From the data that follows, print exactly the lines starting at the one containing "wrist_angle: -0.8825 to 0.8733" and ending at the one containing "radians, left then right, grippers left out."; include both of them and nothing more.

__Records from a collection__.
---
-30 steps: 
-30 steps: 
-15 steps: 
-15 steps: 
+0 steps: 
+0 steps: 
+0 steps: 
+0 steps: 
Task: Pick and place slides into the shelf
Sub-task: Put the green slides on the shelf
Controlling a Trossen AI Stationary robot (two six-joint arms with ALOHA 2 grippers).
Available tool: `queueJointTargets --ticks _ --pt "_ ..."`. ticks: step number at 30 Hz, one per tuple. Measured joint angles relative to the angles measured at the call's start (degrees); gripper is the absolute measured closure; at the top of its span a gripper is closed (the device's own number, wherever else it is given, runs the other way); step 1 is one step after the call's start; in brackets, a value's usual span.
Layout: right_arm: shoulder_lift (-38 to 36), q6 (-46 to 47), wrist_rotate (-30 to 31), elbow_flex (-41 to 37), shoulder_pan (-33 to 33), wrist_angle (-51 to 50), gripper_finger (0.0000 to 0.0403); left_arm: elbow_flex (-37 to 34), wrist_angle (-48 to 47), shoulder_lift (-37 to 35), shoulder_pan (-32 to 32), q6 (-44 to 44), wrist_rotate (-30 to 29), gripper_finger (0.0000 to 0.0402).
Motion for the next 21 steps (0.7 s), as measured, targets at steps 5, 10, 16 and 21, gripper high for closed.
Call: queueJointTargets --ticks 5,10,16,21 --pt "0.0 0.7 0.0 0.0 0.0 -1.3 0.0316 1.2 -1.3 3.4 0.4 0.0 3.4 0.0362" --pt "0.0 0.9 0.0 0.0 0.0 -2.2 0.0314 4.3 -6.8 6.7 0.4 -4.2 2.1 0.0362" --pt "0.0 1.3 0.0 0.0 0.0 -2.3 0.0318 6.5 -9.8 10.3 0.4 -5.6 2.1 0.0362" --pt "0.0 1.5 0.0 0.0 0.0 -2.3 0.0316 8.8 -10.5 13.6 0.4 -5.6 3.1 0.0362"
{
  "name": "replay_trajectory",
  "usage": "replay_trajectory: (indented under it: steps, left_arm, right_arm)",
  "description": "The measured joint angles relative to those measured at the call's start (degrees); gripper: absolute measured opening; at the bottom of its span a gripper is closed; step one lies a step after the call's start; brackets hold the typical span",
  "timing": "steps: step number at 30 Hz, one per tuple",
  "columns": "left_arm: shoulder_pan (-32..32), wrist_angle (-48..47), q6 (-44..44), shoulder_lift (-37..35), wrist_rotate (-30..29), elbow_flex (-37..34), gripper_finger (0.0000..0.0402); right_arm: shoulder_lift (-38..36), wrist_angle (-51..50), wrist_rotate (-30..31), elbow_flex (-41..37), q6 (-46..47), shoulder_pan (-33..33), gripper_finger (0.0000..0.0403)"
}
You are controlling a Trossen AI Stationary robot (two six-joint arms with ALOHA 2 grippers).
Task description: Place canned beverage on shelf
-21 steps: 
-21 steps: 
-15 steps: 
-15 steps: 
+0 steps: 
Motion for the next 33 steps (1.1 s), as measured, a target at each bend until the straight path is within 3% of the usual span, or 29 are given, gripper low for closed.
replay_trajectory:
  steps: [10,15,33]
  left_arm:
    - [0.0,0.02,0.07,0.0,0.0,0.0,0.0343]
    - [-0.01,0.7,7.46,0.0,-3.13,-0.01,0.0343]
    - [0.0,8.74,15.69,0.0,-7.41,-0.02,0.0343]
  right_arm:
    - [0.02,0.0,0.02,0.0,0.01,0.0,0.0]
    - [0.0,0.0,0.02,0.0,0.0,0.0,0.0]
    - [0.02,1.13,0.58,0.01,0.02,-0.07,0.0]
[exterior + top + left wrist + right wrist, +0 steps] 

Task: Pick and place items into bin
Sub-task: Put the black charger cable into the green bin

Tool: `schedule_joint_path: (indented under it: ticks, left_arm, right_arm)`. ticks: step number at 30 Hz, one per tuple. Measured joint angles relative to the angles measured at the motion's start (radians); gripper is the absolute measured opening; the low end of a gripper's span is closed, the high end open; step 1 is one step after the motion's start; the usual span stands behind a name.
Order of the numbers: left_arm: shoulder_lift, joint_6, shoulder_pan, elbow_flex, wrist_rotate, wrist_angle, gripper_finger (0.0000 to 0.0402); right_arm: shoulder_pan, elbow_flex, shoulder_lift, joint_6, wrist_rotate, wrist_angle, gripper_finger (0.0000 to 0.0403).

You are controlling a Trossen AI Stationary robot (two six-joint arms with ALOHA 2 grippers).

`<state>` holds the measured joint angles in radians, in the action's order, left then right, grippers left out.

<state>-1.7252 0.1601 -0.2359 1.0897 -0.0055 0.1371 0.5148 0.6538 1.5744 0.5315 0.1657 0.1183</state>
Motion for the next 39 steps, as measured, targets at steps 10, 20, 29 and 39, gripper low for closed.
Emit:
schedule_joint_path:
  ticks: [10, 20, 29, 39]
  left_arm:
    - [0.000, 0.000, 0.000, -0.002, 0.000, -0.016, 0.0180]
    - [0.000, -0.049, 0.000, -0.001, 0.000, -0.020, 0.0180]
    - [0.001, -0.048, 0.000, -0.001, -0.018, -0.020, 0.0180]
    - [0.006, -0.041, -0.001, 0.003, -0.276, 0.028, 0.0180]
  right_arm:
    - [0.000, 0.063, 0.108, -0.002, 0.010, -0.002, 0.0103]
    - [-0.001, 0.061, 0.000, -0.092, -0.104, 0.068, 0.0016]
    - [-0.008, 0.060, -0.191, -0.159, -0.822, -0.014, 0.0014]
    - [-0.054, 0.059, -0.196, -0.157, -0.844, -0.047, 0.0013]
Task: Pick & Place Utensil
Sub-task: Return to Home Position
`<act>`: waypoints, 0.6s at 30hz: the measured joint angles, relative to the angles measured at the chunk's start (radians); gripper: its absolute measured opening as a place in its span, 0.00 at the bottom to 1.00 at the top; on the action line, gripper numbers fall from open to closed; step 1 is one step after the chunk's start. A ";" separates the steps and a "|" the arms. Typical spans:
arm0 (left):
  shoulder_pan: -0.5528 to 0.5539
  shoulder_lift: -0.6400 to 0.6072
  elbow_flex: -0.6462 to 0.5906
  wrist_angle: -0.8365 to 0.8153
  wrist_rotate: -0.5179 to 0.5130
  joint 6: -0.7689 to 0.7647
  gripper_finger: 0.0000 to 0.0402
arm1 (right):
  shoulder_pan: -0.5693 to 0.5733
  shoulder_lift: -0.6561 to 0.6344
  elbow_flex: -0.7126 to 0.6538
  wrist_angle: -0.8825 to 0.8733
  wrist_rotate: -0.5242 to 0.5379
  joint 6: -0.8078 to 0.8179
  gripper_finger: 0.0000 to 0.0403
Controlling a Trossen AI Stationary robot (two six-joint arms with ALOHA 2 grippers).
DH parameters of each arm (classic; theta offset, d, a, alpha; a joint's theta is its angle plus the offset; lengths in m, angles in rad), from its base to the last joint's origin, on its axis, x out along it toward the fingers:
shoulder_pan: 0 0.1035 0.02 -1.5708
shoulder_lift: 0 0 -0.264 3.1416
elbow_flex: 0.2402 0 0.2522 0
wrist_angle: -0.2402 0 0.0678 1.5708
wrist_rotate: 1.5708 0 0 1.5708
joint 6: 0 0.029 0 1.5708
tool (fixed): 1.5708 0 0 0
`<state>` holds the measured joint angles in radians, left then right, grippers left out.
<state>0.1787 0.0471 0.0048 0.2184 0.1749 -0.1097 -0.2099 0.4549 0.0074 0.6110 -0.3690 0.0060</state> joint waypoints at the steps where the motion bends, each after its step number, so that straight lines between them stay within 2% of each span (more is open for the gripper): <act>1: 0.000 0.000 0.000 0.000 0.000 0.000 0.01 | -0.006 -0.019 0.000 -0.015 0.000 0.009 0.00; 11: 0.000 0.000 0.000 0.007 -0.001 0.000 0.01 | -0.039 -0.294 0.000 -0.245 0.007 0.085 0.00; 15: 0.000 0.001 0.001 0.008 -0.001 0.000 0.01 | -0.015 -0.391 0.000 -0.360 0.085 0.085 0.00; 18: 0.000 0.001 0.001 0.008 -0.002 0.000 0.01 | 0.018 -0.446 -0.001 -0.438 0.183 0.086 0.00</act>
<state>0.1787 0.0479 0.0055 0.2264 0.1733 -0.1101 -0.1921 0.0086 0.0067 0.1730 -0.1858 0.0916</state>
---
__Reply__.
  wrist_angle: -0.8825 to 0.8733
  wrist_rotate: -0.5242 to 0.5379
  joint 6: -0.8078 to 0.8179
  gripper_finger: 0.0000 to 0.0403
Controlling a Trossen AI Stationary robot (two six-joint arms with ALOHA 2 grippers).
DH parameters of each arm (classic; theta offset, d, a, alpha; a joint's theta is its angle plus the offset; lengths in m, angles in rad), from its base to the last joint's origin, on its axis, x out along it toward the fingers:
shoulder_pan: 0 0.1035 0.02 -1.5708
shoulder_lift: 0 0 -0.264 3.1416
elbow_flex: 0.2402 0 0.2522 0
wrist_angle: -0.2402 0 0.0678 1.5708
wrist_rotate: 1.5708 0 0 1.5708
joint 6: 0 0.029 0 1.5708
tool (fixed): 1.5708 0 0 0
`<state>` holds the measured joint angles in radians, left then right, grippers left out.

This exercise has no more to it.